Zacznę od masażu bańką chińską. To żadna nowość, jeśli chodzi o walkę z cellulitem i już wiele razy poruszałam ten temat na blogu. Niestety jakiś czas temu zauważyłam, że masaż taką tradycyjną, gumową bańką zaczął powodować u mnie pękanie naczynek na udach. Z ciężkim sercem musiałam z tego zrezygnować. Niedawno jednak trafiłam w sieci na bańki, które są wykonane z silikonu i podobno nie rozciągają tak skóry oraz są dla niej bardziej delikatne. Pomyślałam, że spróbuję i zobaczę co na to moje naczynka. Okazało się, że ta silikonowa bańka faktycznie jest o wiele bardziej delikatna. Nie zasysa skóry tak mocno, nie jest tak twarda i sztywna. Wykonuję nią masaż antycellulitowy z użyciem oliwki i póki co nie zauważyłam żadnych popękanych naczynek. Ponad to masaż jest o wiele przyjemniejszy i łatwiejszy (wymaga życia mniejszej ilości siły) niż tymi zwykłymi, gumowymi bańkami. Jeśli również miałyście problem z pękaniem naczynek i rozciąganiem skóry przez zwykłe bańki, to spróbujcie takiej silikonowej. Ja jestem z niej bardzo zadowolona i już zauważyłam spadek obwodów w udach oraz wygładzenie skóry. Bańki zawsze szybko działały też u mnie na redukcję cellulitu i uważam, że to generalnie najskuteczniejszy sposób (o ile masaż zrobicie prawidłowo). W sieci znajdziecie mnóstwo takich baniek w różnych cenach. Ja zamówiłam swoją w jakimś internetowym sklepie rehabilitacyjnym i jest marki Fasciq (średnica 7 cm).
Jeśli chodzi o muzykę, to ostatnio mam fazę na The Carters i płytę Everything Is Love. Uwielbiam kawałek Summer, który przypomina mi takie prawdziwie upalne lato w zeszłym roku. Podwójny smuteczek, bo wiem, że tegoroczne nie będzie już takie przyjemne biorąc pod uwagę obowiązek noszenia masek. W ogóle myślę, że sezon letni nad morzem będzie zupełnie inny i nie tak obfity, jak zazwyczaj. Aż trudno sobie wyobrazić Trójmiasto bez żadnych większych imprez, zgromadzeń, festiwali. Osoby, które z tego żyją na pewno bardzo boleśnie odczują skutki pandemii.
Pomyślałam, że przy okazji tego wpisu wspomnę też o przekąsce, którą już od kilku dobrych miesięcy kupuję w Lidlu, a mowa o chrupkim pieczywie żytnim Melvit z pomidorami i bazylią. Niby pieczywo, ale ja to traktuję jako taka mała przekąska między posiłkami, gdy mam ochotę coś pochrupać do serialu.

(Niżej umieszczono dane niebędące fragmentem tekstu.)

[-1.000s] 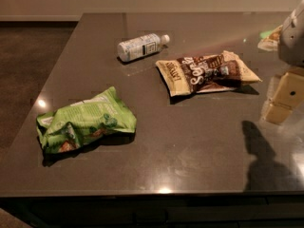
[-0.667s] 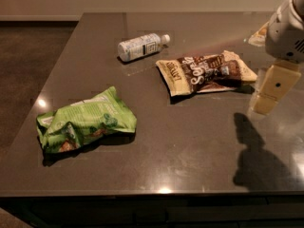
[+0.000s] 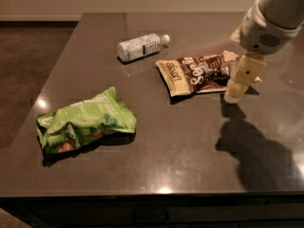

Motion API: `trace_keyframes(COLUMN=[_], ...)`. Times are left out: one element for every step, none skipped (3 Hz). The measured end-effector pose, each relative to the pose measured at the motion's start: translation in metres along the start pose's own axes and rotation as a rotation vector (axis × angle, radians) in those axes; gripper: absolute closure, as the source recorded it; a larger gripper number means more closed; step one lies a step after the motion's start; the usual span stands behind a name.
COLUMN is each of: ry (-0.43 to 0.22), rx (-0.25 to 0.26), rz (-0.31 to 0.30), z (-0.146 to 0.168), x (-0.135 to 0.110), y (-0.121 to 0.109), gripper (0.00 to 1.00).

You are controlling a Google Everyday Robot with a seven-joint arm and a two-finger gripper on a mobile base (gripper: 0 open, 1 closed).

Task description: Move brown chip bag near green rice chip bag

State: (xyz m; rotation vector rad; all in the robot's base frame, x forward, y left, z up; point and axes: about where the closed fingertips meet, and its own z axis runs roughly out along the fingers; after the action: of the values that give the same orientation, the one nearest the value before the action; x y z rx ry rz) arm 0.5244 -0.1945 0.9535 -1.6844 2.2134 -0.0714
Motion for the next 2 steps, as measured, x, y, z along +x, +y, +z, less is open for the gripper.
trace_keyframes(ry=[-0.015, -0.002], rx=[0.004, 0.002], rz=[-0.009, -0.022], z=[0.027, 0.058], x=[-0.009, -0.011], y=[-0.022, -0.046], gripper=[0.0, 0.0])
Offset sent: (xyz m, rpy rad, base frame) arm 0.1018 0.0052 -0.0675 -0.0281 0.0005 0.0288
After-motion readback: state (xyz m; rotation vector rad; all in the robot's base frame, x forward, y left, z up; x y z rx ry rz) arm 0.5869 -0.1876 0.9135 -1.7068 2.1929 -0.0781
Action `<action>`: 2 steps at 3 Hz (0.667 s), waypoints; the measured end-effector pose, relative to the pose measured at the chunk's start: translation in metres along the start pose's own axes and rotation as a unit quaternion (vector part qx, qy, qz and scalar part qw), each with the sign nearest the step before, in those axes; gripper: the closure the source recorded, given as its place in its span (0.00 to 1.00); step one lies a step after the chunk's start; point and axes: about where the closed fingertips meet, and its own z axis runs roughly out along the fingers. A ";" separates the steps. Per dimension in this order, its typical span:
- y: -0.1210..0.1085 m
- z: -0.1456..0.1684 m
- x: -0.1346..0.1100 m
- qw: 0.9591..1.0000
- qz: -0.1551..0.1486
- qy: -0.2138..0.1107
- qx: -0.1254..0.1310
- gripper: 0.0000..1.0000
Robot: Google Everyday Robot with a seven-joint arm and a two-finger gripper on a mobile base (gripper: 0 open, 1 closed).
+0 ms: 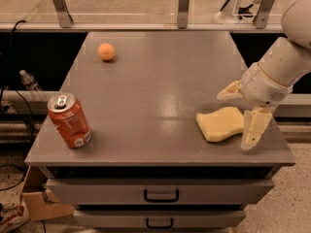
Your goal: Move sponge near coke can
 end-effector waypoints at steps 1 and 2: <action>0.001 0.000 -0.002 1.000 -0.003 -0.001 0.002 0.39; 0.002 -0.003 -0.009 1.000 -0.009 -0.001 0.007 0.63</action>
Offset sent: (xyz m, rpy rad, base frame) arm -0.0066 0.0124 0.0127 0.0026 -0.0281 0.0199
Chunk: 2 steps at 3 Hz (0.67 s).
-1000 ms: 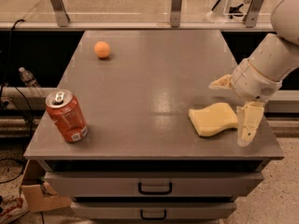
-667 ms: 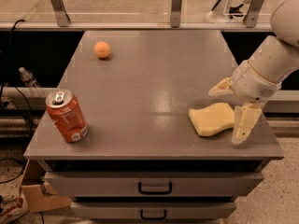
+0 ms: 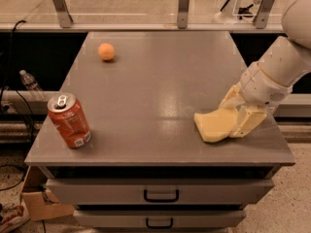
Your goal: Move sponge near coke can
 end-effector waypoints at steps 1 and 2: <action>-0.005 -0.010 -0.022 1.000 -0.003 0.019 0.011 0.87; -0.014 -0.030 -0.044 0.999 0.010 0.038 0.020 1.00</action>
Offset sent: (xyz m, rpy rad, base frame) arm 0.0110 0.0534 0.0775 -0.1110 -0.0474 -0.0936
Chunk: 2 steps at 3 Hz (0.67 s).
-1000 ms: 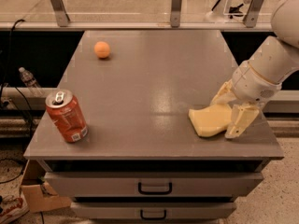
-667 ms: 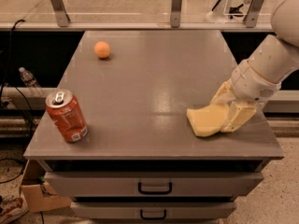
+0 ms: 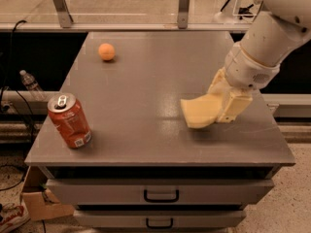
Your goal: Move sponge near coke can
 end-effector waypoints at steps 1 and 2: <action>-0.005 -0.010 -0.024 0.999 0.039 0.004 -0.010 1.00; -0.017 0.013 -0.080 0.998 0.059 0.003 -0.037 1.00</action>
Offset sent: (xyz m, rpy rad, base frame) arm -0.0011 0.0875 0.0094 -0.0345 0.1696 -0.1548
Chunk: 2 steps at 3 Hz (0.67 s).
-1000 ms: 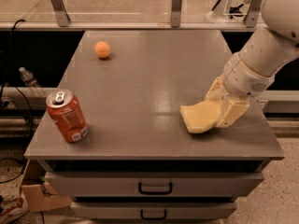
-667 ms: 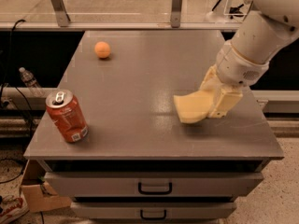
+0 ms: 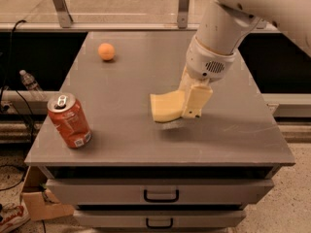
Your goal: Move sponge near coke can
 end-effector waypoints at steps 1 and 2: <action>0.000 0.000 0.000 1.000 0.000 0.000 0.000 1.00; 0.001 0.003 -0.020 0.999 -0.034 0.007 0.006 1.00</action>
Offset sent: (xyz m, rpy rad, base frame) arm -0.0065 0.0467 0.0027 -0.0405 -0.0532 0.1536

Jest to naprawdę pyszne i przede wszystkim zdrowe, bo skład jest prosty i dosyć bogaty. To na pewno lepsze, niż chipsy, które niestety również lubię, ale staram się mocno ograniczać.
Skoro mowa o chrupaniu czegoś do serialu, to własnie o serialu chciałabym wspomnieć. Jestem świeżo po obejrzeniu 3 sezonów “Szkoły dla elity”. Zaczęłam to oglądać ze względu na aktorów, którzy grali w “Domu z papieru” i chciałam zobaczyć jak sprawdzą się też w innych rolach. Początkowo byłam bardzo sceptycznie nastawiona do tych nastoletnich przygód, bo to już dawno nie mój klimat. Pierwszy sezon w ogóle mnie nie wciągnął, a nawet trochę zniesmaczył. Ciągłe sceny seksu i obraz totalnego zepsucia, zerowej moralności, braku przestrzegania jakichkolwiek zasad i czystej głupoty + morderstwa w tle jednak trochę odrzucają, ale cóż. Czy to fantazja twórcy serialu, a może historie oparte na faktach? Trudno powiedzieć, ale obserwując niektórych młodych ludzi w moim otoczeniu podejrzewam, że nie wszystko jest fikcją. Jak widać takie rzeczy zdarzają się nie tylko w patologicznych rodzinach, ale także u elit. Serial oceniam na 7/10, nie ma dla mnie w ogóle podejścia do “Domu z papieru”, ale ogólnie mogę go polecić. Koniec jest trochę absurdalny, ale umówmy się, nie ma sensu wymagać od serialu trzymania się jakiegokolwiek realizmu. Nie jest to serial, który na pewno trzeba obejrzeć, ale ogólnie wciąga i zdecydowanie odrywa od rzeczywistości. Czekam na 4 sezon.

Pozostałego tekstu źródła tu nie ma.